YOUR TASK:
Scan the listing below for lines with the word "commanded". Report how many there are, as a number alone.

# # # # #

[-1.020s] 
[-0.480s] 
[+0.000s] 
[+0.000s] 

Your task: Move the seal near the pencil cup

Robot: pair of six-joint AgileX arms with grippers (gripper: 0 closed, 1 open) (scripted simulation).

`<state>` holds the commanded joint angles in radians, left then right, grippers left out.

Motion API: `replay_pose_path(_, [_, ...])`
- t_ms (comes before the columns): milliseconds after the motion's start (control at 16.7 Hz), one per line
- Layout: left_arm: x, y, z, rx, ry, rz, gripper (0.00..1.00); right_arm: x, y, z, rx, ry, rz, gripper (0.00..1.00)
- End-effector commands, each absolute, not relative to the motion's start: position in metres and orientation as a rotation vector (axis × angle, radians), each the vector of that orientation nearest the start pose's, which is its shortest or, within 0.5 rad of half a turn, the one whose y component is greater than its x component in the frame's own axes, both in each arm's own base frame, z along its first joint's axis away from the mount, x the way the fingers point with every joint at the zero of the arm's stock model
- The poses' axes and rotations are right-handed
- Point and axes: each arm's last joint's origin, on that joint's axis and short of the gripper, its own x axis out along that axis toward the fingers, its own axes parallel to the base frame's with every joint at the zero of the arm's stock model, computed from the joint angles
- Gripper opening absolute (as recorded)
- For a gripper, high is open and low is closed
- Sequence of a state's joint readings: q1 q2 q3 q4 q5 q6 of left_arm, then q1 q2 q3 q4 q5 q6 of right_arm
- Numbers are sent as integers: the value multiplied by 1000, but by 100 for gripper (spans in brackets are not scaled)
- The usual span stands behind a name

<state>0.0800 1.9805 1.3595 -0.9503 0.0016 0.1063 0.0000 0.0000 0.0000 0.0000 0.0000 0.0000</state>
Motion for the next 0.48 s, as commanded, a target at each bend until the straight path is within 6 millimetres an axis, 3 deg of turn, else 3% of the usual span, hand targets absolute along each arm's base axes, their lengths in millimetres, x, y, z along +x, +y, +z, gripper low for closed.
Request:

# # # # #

EXPECTED OUTPUT:
2